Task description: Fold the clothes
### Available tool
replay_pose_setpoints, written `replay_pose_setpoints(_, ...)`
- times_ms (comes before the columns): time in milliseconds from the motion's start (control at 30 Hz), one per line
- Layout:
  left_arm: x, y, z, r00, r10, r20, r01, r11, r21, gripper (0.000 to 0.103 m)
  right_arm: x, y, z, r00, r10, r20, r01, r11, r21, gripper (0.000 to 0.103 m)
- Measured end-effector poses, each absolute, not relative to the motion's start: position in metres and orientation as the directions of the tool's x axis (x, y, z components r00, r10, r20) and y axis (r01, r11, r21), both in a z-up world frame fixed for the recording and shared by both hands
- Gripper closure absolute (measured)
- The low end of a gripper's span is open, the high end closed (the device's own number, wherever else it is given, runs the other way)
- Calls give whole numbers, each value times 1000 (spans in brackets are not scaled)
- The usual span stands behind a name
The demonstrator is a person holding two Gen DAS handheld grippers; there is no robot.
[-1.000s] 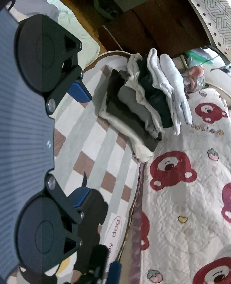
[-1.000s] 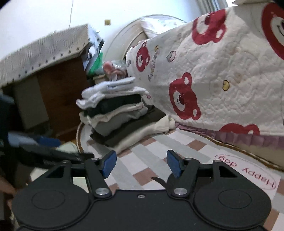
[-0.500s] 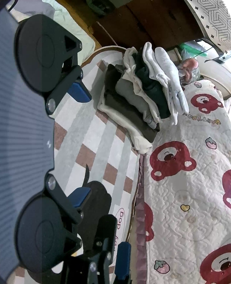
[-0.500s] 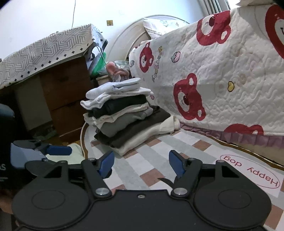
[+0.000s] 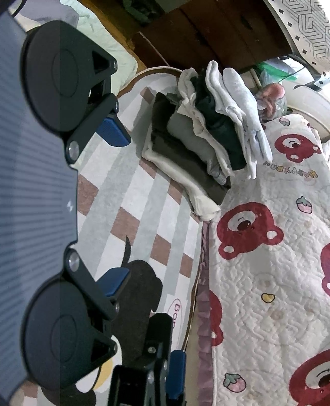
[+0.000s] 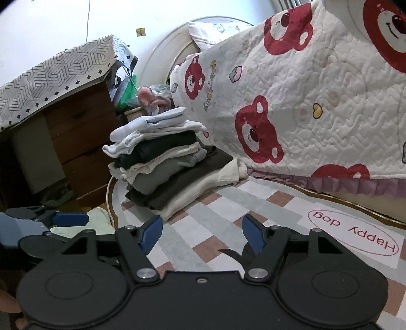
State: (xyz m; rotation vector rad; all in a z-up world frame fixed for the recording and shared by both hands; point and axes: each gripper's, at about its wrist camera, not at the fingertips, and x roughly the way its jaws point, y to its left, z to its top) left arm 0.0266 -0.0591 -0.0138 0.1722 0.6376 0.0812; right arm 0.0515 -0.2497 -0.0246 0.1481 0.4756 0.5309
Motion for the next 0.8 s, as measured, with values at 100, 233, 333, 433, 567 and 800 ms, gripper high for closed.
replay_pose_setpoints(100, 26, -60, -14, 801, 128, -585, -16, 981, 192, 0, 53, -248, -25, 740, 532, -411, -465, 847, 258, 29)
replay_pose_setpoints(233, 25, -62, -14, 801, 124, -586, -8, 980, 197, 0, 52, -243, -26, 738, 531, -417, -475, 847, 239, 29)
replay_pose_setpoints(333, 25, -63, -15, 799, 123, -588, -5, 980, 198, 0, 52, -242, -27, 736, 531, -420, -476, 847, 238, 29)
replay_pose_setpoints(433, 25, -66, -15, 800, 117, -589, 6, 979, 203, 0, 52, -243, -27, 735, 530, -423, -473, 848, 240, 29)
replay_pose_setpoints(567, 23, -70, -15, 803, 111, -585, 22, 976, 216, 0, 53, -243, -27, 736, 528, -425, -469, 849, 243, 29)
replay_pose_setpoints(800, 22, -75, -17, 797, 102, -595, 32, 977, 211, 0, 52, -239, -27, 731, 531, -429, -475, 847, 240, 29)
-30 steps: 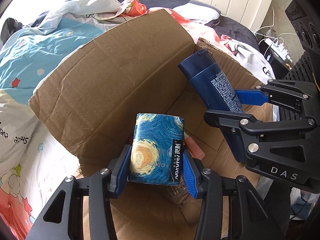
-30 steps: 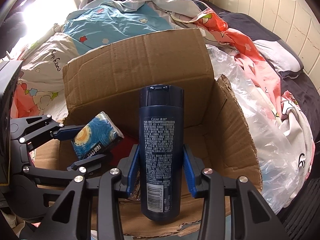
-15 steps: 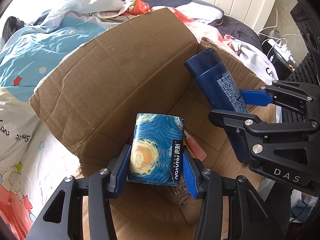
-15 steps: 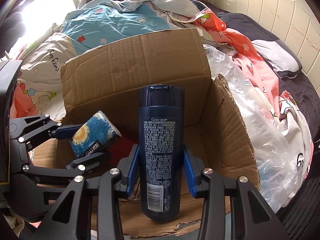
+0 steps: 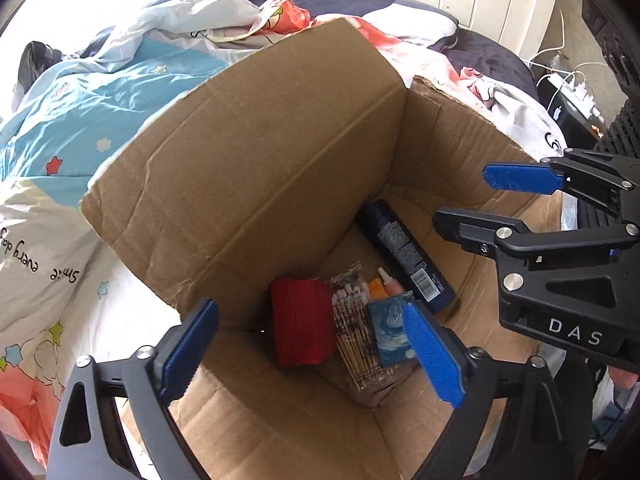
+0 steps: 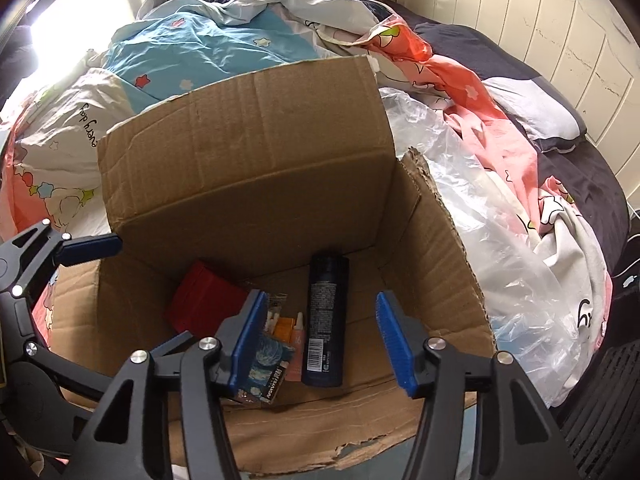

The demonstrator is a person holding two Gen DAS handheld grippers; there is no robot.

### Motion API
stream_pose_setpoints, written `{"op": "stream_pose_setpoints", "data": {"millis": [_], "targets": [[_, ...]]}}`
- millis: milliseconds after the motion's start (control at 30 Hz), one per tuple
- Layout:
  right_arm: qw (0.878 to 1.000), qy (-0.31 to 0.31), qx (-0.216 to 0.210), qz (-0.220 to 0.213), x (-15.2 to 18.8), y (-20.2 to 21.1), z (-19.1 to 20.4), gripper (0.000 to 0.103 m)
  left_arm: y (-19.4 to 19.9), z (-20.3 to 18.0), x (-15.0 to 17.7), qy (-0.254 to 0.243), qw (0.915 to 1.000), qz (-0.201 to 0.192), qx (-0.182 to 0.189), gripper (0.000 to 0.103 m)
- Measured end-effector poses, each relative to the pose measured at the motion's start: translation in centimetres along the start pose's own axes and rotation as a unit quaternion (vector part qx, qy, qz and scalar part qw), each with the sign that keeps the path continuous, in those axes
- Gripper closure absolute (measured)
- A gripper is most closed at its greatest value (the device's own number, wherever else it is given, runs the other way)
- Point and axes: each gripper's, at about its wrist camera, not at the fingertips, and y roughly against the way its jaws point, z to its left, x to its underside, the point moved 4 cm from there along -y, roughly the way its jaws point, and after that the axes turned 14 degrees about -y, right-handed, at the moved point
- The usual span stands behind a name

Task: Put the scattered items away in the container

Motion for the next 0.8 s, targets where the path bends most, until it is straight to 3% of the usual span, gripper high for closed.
{"op": "stream_pose_setpoints", "data": {"millis": [200, 300, 333, 800], "targets": [[1.000, -0.002, 0.012, 0.002, 0.0, -0.1, -0.1, 0.046, 0.4, -0.3, 0.0, -0.007, 0.9999, 0.002, -0.009, 0.003], [1.000, -0.006, 0.007, -0.005, 0.1, 0.3, 0.1, 0.026, 0.6, -0.2, 0.3, -0.007, 0.9998, 0.002, -0.019, 0.002], [1.000, -0.006, 0.005, -0.008, 0.0, 0.5, 0.1, 0.024, 0.7, -0.1, 0.3, -0.005, 0.9997, 0.003, -0.022, 0.002], [1.000, 0.001, 0.006, -0.001, 0.7, 1.7, 1.4, 0.024, 2.7, 0.5, 1.5, 0.015, 0.9999, -0.002, -0.005, 0.000]]}}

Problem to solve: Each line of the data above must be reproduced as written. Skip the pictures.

Output below:
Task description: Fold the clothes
### Available tool
replay_pose_setpoints, written `replay_pose_setpoints(_, ...)`
- times_ms (comes before the columns): time in milliseconds from the motion's start (control at 30 Hz), one per line
- Layout:
  left_arm: x, y, z, r00, r10, r20, r01, r11, r21, gripper (0.000 to 0.103 m)
  right_arm: x, y, z, r00, r10, r20, r01, r11, r21, gripper (0.000 to 0.103 m)
- Measured end-effector poses, each absolute, not relative to the motion's start: position in metres and orientation as the directions of the tool's x axis (x, y, z components r00, r10, r20) and y axis (r01, r11, r21), both in a z-up world frame fixed for the recording and shared by both hands
- Gripper closure absolute (measured)
- The low end of a gripper's span is open, the high end closed (the device's own number, wherever else it is given, runs the other way)
- Calls give whole numbers, each value times 1000 (spans in brackets are not scaled)
- The usual span stands behind a name
The demonstrator is a person holding two Gen DAS handheld grippers; there is no robot.
[-1.000s] 
[-1.000s] 
[-0.500s] 
[-0.500s] 
[+0.000s] 
[+0.000s] 
State: (xyz m; rotation vector rad; all in a z-up world frame fixed for the recording and shared by both hands; point and axes: each gripper's, at about its wrist camera, not at the fingertips, and x roughly the way its jaws point, y to its left, z to its top) left arm 0.0266 -0.0591 -0.0138 0.1722 0.6376 0.0812; right arm 0.0515 -0.2497 -0.0246 0.1481 0.4756 0.5309
Motion for the next 0.8 s, as measured, with values at 100, 233, 333, 433, 567 and 800 ms, gripper high for closed.
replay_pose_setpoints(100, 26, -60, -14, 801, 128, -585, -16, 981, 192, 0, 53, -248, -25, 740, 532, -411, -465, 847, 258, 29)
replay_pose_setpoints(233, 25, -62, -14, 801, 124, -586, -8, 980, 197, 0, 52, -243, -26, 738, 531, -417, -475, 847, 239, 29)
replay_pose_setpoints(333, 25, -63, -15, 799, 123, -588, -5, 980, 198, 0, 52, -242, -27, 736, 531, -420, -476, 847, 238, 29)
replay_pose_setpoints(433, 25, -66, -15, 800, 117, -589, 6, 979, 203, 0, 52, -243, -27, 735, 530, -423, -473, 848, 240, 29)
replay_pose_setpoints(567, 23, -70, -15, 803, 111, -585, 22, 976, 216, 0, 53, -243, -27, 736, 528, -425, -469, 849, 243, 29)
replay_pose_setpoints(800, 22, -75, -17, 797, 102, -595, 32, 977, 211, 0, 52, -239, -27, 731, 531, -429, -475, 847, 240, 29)
-30 steps: 
-30 steps: 
-15 steps: 
-15 steps: 
+0 steps: 
+0 steps: 

The demonstrator is a person holding two Gen DAS handheld grippers; there is no robot.

### Motion API
stream_pose_setpoints, written `{"op": "stream_pose_setpoints", "data": {"millis": [_], "targets": [[_, ...]]}}`
- millis: milliseconds after the motion's start (control at 30 Hz), one per tuple
- Layout:
  right_arm: qw (0.878 to 1.000), qy (-0.31 to 0.31), qx (-0.216 to 0.210), qz (-0.220 to 0.213), x (-15.2 to 18.8), y (-20.2 to 21.1), z (-19.1 to 20.4), gripper (0.000 to 0.103 m)
  left_arm: y (-19.4 to 19.9), z (-20.3 to 18.0), x (-15.0 to 17.7), qy (-0.254 to 0.243), qw (0.915 to 1.000), qz (-0.201 to 0.192), qx (-0.182 to 0.189), gripper (0.000 to 0.103 m)
- Measured end-effector poses, each relative to the pose measured at the motion's start: translation in centimetres along the start pose's own axes and rotation as a unit quaternion (vector part qx, qy, qz and scalar part qw), each with the sign that keeps the path continuous, in those axes
- Gripper closure absolute (measured)
- A gripper is most closed at its greatest value (the device's own number, wherever else it is given, runs the other way)
- Point and axes: each gripper's, at about its wrist camera, not at the fingertips, and y roughly against the way its jaws point, z to its left, x to its underside, the point moved 4 cm from there along -y, roughly the way its jaws point, and after that the axes turned 14 degrees about -y, right-handed, at the moved point
- The usual span stands behind a name

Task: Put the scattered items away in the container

Motion for the next 0.8 s, targets where the path bends most, until it is straight to 3% of the usual span, gripper high for closed.
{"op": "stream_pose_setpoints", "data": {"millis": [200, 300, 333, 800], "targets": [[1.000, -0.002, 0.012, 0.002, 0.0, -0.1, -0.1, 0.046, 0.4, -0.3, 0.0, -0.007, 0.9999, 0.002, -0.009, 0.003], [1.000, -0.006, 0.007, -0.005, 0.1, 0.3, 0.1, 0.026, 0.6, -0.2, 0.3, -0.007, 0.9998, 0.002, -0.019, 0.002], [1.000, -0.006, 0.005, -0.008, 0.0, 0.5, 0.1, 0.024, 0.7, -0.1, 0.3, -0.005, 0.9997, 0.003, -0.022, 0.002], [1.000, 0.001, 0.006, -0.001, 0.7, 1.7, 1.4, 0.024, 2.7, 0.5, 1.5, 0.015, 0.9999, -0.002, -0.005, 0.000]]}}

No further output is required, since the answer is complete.